M&S NBFC growth in the past was supported by regular and sizeable capital raises in relation to their size and equity position. Investors – both private equity (PE) participants and retail investors - viewed the segment favourably, with some witnessing majority stake purchase by PEs and, some listing at the stock exchanges. M&S NBFCs raised fresh equity capital in the range of 15-20% of their opening net worth positions in the last two financial years.

M&S NBFCs would require sizeable debt funding of about Rs. 2.0-2.2 trillion over FY2024 and FY2025 to manage their growth expectations; loans from banks and financial institutions and securitisation have emerged as the key avenues, together accounting for close to 75% of their borrowings as of March 2023. Bank credit to the NBFC sector in general has expanded quite sharply, further, they are also the largest investors in the securitisation transactions of NBFCs.

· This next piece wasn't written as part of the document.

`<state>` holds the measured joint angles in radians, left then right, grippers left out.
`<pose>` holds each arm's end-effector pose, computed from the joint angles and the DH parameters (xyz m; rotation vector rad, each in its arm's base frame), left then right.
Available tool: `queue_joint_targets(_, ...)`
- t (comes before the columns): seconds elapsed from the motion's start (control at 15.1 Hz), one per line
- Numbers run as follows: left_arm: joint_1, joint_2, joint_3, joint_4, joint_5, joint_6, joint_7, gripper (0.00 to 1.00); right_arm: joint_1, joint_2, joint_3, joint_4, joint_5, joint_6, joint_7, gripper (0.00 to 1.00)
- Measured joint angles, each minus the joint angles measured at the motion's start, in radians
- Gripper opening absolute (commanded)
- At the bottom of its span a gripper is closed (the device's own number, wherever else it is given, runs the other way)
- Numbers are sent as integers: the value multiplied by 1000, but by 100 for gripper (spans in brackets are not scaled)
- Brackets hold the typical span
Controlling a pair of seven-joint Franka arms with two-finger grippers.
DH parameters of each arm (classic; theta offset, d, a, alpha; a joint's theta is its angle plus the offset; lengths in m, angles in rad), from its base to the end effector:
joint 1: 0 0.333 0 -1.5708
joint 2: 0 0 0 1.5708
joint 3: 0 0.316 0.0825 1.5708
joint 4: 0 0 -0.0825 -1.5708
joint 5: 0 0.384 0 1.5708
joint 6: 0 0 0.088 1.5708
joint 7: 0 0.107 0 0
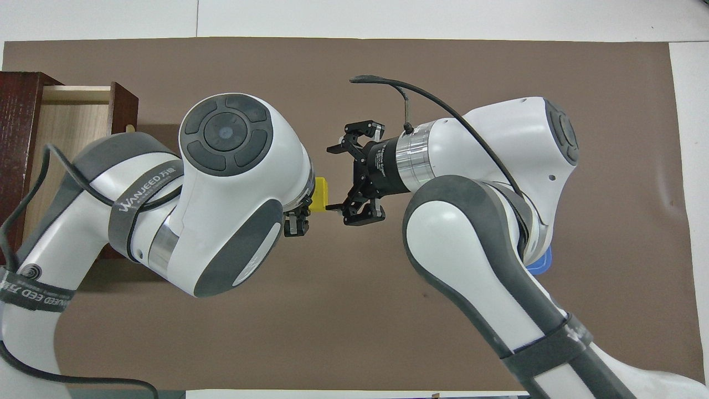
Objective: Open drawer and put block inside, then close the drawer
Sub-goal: 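Open the right gripper and withdraw it while the left gripper carries the block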
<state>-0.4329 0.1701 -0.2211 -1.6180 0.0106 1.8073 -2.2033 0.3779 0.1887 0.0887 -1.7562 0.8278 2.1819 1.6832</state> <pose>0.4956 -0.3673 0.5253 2.2246 2.1798 -0.0361 0.5635 0.3104 0.4931 -1.7114 1.8224 0.7215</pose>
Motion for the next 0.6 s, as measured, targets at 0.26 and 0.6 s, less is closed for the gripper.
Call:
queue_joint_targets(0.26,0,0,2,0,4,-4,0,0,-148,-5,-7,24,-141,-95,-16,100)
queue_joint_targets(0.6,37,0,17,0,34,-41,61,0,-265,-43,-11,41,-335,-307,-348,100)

Overall bank credit expansion would be key for incremental credit flows to NBFCs to ensure the sectoral credit concentration is under check.

“Entities in the unsecured loan segments would be required to raise capital in the next 12-18 months to keep their leverage under control. SBL and housing-focused entities are adequately capitalised at present and have witnessed steady improvement in their earnings performance and thus may not need sizeable capital over the next three years to meet their growth requirements.” added Karthik.

Co-lending transactions by M&S NBFCs are on the rise, however, the same is largely seen in the unsecured loan segment with the counterparty mostly being other NBFCs. With better regulatory clarity, guidelines on digital lending and credit enhancements, wider and larger participation is expected from larger NBFCs and banks, who are looking to increase their retail exposures.

Overall, MFIs shall witness an improvement in their earnings (RoMA of 3.2-3.4% in FY2025 from 1.4% in FY2023) with increase in their business yields and normalisation of credit costs, while SBL, housing and vehicle loan-focused entities are expected to report range-bound RoMA at about 3.2-3.4%, 2.6-2.9% and 1.9-2.2% over the next two fiscals. Performance of the unsecured loans shall remain a monitorable and contingent on their asset quality performance. Sizeable improvement in the operating efficiencies and timely capital raise would be key for them to maintain their current RoMA of around 1.8-2.0% and 1.0-1.2% respectively for the entities in the personal loan and unsecured business loan space.